I think liberals (in “our” sense) have to reclaim this issue big time. Think of the bailouts. The big banks are fine while lots of ordinary folks are underwater on their mortgages or lost their houses. That’s not fair and it is most decidedly *not* a product of the “free market.” But the more obvious story to tell for many commenters will be that we need to somehow restrain “the market,” which is to blame for inequality. We should not answer such arguments by talking about the “atavism of social justice” or saying something about how the welfare state supposedly creates dependency. We should answer by pointing to the many ways in which 1) the poor, especially poor blacks, are kept out of the great global division of labor, 2) the elite has acquired special privileges, and 3) we have crony capitalism, not market capitalism. We should be unrelenting on how it’s a rigged system.

Marina Rosser and I in a series of papers in various places, starting with the Journal of Comparative Economics in 2000, showed that there is a strong link between inequality and the size of underground economies. This is at least partly mediated by a strong link between corruption and the size of the underground economy.

Thanks for this post and the quote from Carol Graham. I will use that quote in tomorrow's lecture and provide a link to your post.

The economy of China is in essence a massive underground economy. While there is huge Chinese wealth inequality (just as there was in 18th and 19th century Britain, and also in 20th century America), there is also currently dynamic productivity growth in China, whereas the US and UK are largely stagnant. In Britain and W. Europe, large wealth-leveling has already occurred in an above-ground economy, but at what cost to societal progress?

A Hayekian argument might be that wealth inequality and dynamic progress of a society to some extent go hand-in-hand, and that deliberate results to redress wealth inequality through excessive welfare-state redistribution will inevitably stagnate progress. Hayek also discusses the confusion of merit and results. In a free society, people must be rewarded by results, not merit.

A political comment

Classical liberalism has always been more concerned with equality under the law than with equality of results or with individual financial firepower. Although there may indeed be a popular worldwide myth called the "American Dream", equality of results can never be promised no matter how talented, smart, and hard-working an individual may be.

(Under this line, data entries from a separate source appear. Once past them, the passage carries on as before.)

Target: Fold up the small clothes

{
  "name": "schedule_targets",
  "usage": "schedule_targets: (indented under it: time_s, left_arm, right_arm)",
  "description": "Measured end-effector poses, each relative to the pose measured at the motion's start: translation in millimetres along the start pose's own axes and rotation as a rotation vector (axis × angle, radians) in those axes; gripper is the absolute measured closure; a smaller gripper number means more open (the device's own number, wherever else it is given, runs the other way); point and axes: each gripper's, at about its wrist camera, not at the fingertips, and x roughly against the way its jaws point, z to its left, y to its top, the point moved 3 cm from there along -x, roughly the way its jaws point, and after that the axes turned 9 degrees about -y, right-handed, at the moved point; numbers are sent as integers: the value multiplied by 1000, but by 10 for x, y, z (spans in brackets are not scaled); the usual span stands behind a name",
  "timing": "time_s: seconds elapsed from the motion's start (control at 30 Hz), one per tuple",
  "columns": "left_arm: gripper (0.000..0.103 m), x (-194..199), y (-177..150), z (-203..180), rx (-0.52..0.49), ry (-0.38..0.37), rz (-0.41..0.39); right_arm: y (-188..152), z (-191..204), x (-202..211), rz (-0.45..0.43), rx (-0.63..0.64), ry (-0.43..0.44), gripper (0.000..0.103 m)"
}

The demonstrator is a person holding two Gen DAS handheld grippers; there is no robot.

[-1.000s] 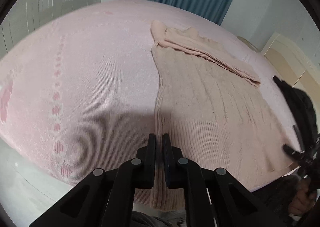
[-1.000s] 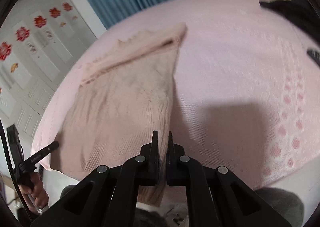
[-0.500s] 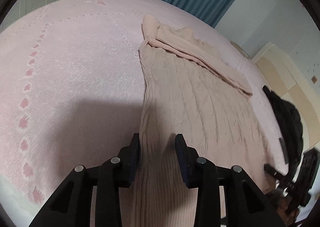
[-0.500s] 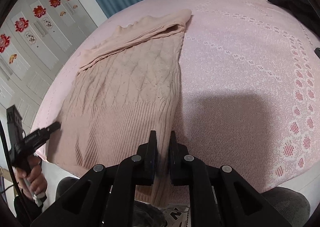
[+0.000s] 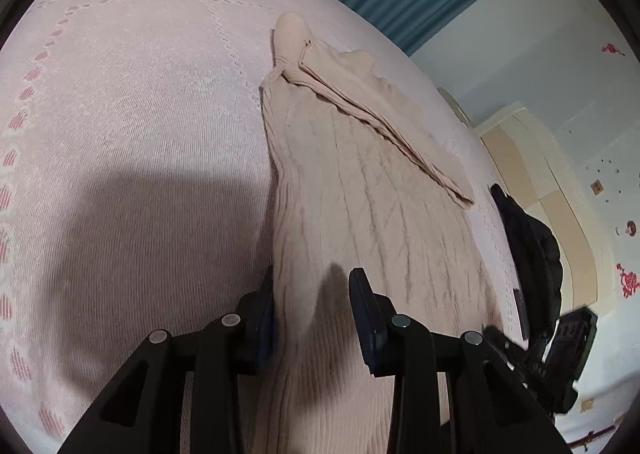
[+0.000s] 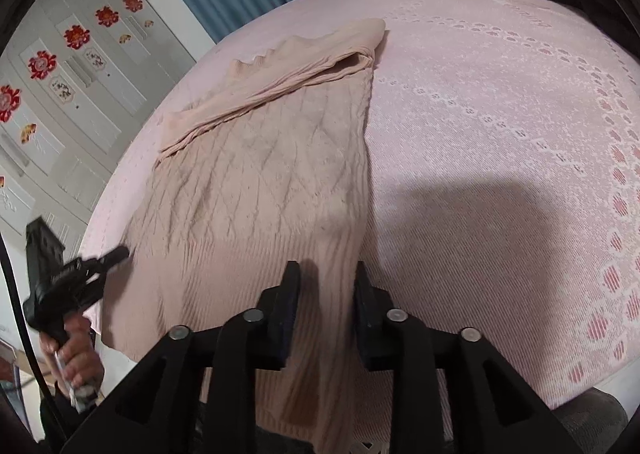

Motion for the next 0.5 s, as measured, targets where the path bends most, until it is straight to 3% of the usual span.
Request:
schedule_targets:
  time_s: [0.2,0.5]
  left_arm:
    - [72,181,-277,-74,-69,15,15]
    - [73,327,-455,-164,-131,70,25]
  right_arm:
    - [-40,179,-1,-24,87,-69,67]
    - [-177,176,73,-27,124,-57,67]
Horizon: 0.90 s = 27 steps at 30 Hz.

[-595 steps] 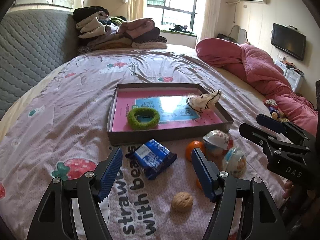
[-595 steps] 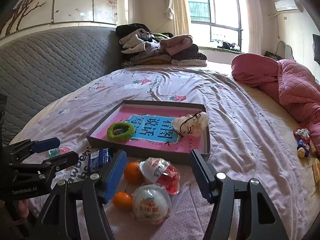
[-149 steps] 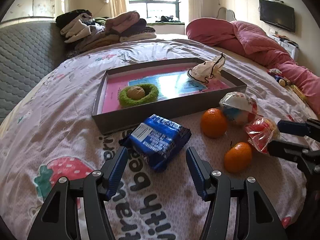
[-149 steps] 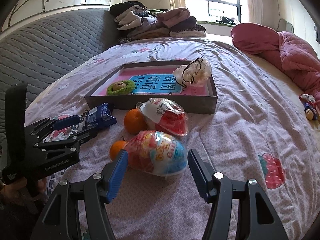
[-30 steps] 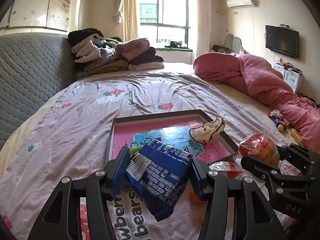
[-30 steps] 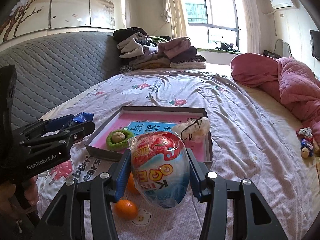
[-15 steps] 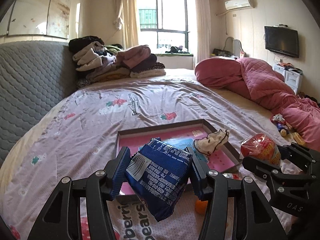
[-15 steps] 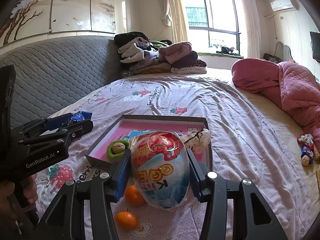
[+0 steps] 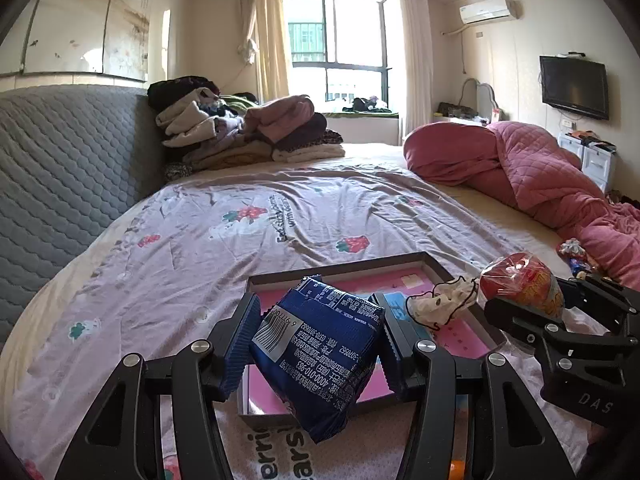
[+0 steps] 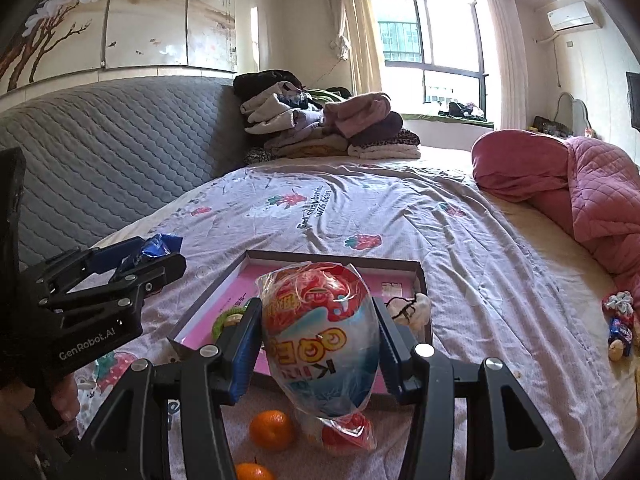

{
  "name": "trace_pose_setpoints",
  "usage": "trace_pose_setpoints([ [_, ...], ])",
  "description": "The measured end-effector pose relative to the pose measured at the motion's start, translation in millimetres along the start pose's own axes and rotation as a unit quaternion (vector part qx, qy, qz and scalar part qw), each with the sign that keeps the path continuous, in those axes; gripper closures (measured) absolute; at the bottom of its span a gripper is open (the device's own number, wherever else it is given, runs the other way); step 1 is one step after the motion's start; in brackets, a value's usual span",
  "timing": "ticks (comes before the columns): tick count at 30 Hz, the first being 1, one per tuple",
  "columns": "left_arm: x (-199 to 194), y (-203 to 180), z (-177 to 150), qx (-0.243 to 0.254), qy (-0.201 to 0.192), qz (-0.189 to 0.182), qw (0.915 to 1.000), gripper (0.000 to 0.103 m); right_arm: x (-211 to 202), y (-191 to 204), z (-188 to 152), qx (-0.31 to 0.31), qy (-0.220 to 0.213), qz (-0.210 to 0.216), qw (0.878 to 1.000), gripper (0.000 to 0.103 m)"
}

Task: Organize objects
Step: 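Carry the snack packet and Kinder Joy egg over the pink box with both tools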

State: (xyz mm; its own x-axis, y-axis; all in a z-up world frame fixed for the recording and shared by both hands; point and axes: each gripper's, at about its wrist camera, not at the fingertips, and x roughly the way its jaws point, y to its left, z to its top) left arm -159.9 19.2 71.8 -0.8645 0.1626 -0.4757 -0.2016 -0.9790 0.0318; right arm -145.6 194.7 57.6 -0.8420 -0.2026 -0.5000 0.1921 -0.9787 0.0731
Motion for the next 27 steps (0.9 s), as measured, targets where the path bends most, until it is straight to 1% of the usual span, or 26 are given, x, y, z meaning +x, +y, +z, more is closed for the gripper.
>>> trace_pose_setpoints([
  [14,21.7,-0.9,6.0,0.001,0.009,-0.001,1.0,0.046,13.4,-0.5,13.9,-0.011,-0.007,-0.003,1.0,0.051],
  [17,25.7,-1.6,9.5,0.003,0.007,0.004,1.0,0.046,14.5,-1.3,16.4,-0.012,-0.009,-0.004,1.0,0.051],
  [27,38.4,0.9,19.4,-0.011,0.008,0.008,0.9999,0.046,19.9,-2.6,26.4,-0.02,-0.015,-0.007,1.0,0.051],
])
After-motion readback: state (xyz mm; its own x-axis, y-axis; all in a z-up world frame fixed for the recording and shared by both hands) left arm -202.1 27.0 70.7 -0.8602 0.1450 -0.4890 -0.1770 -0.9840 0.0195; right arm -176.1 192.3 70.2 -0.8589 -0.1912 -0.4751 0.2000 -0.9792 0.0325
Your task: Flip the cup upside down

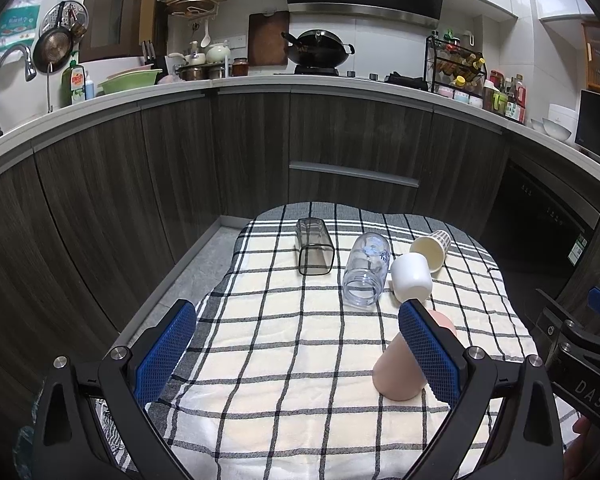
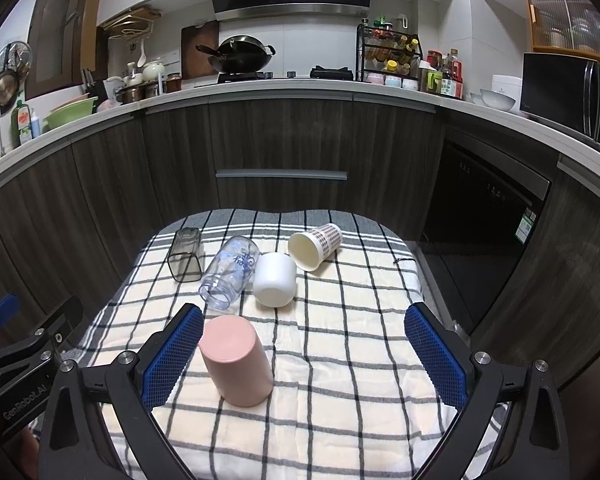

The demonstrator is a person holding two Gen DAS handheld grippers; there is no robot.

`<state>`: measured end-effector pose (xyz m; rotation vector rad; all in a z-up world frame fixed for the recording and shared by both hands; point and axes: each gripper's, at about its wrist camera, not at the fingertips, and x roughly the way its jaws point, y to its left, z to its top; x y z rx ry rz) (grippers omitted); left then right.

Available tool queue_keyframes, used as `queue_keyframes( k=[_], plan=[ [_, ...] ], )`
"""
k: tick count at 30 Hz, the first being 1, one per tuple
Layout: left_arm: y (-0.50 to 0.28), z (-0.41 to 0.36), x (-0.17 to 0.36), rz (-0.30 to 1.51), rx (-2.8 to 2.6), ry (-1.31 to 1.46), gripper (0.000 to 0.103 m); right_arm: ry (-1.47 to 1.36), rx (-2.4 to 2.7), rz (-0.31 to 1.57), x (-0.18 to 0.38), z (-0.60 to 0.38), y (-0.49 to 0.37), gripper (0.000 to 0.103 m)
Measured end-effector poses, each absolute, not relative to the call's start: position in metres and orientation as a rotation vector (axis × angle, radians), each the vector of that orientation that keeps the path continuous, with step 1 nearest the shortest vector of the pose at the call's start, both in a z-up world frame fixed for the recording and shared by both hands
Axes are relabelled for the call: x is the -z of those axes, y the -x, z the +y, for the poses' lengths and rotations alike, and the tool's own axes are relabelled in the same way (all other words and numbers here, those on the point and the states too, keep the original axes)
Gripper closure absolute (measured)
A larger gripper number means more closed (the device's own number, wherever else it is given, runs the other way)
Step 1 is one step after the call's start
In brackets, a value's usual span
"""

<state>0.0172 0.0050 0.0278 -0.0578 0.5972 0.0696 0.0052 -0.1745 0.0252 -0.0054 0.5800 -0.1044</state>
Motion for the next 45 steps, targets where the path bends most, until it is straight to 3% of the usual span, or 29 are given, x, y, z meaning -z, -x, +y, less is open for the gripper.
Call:
queue_keyframes(
  k=[45],
  plan=[
    [-0.0171, 0.007, -0.0293, 0.606, -0.045, 0.087, 0.0, -0.017, 0.112, 0.593, -0.0227, -0.1735, -0.0072, 0.002]
  ],
)
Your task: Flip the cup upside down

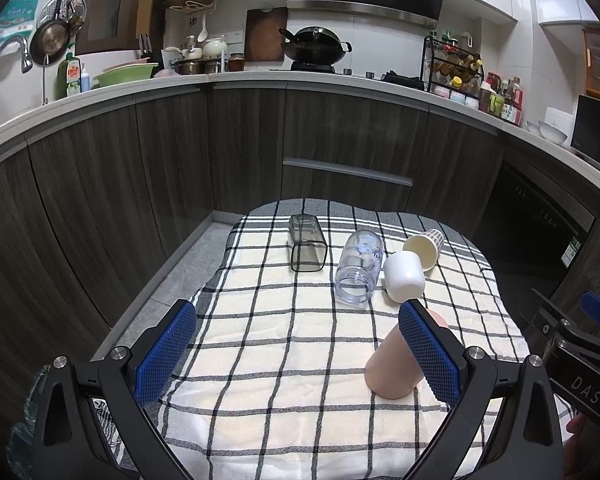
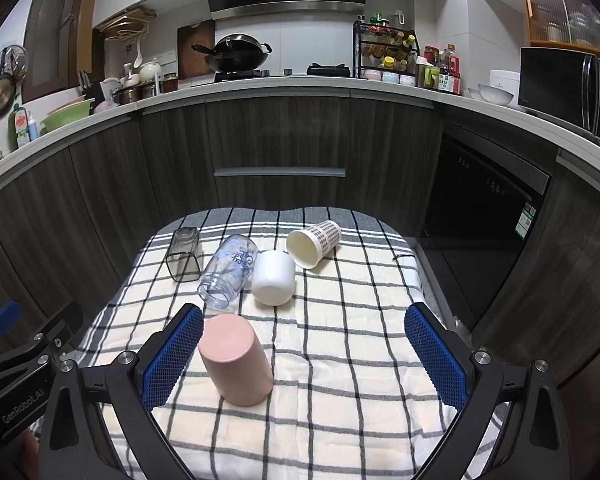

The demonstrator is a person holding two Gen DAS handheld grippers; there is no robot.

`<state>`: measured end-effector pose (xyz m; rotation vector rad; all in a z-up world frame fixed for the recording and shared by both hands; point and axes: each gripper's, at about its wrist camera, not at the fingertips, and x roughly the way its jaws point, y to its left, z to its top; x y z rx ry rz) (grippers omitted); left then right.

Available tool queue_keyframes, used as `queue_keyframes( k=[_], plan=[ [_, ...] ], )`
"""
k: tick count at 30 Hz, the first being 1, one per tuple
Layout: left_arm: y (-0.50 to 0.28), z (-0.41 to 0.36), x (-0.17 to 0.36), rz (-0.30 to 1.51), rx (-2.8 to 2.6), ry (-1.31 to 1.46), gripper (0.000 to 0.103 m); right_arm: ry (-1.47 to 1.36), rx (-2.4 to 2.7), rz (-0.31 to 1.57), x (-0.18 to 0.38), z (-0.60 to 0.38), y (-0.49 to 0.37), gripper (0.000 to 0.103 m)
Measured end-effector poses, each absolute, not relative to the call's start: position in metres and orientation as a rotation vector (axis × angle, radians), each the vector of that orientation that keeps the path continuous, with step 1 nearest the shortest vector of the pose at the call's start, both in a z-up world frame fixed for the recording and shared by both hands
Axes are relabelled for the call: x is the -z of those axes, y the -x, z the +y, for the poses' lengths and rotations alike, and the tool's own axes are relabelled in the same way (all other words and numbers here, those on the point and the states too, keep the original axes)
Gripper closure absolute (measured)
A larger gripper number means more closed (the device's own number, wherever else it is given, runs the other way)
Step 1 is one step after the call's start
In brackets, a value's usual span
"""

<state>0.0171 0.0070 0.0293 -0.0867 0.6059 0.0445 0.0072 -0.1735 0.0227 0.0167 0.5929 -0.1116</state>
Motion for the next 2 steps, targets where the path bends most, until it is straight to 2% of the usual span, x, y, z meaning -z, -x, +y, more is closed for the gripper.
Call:
queue_keyframes(
  k=[2],
  plan=[
    [-0.0177, 0.0062, -0.0289, 0.605, -0.05, 0.079, 0.0, -0.013, 0.111, 0.594, -0.0226, -0.1739, -0.0073, 0.002]
  ],
)
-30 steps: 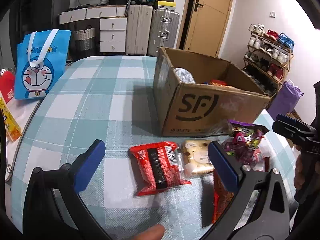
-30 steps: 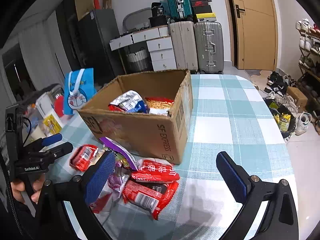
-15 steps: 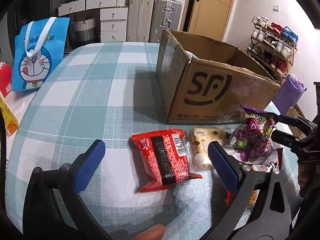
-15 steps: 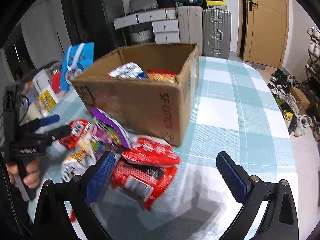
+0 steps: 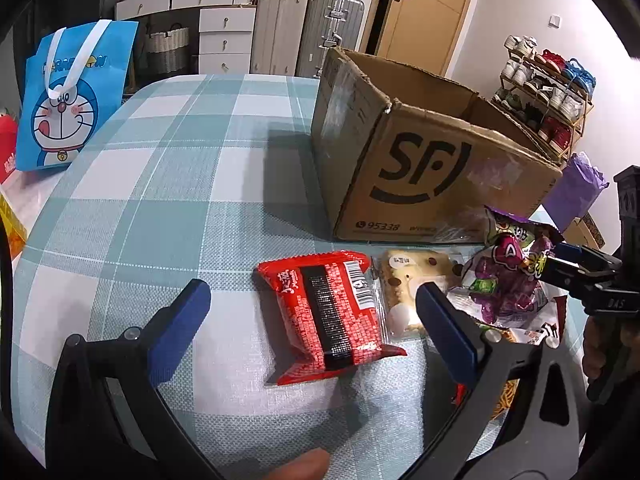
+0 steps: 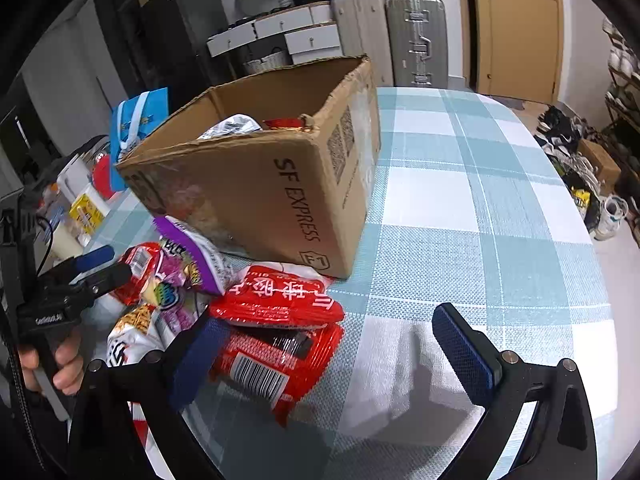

Indeed it should be stressed that one's chances of accumulating wealth go up if there is persistent practice of *intelligent* hard work, prudence, and a moral and law-abiding personal lifestyle, but again there can never be a guarantee. Perhaps a wealthy nation can indeed provide some minimum floor below which nobody falls, but if all inequality is redressed, progress comes to a halt, and we are no longer living in a "progressive" society.-I realize the post concentrated on the economics and not the politics, yet equality vs inequality and individual liberty are each connected with the working of the unseen hand.

Fogel wrote in "Escape from Premature Death and Hunger: 1700-2100" that the Gini ratio in England was about .65 in 1700 and fell to .55 by 1900. It was about .32 in 1973. It was about the same for the US.

Recently it has risen to about .39, not much of an increase. I think people are more upset about what they think has caused inequality than the actual rise in inequality. They assume the system is unfair and the wealthy are taking from the poor.

Of course, inflation taxes the poor for the benefit of the first receivers of new money, which are usually the wealthy.

But inequality can grow from the bottom and the US has enjoyed massive immigration from the poor south since 1973.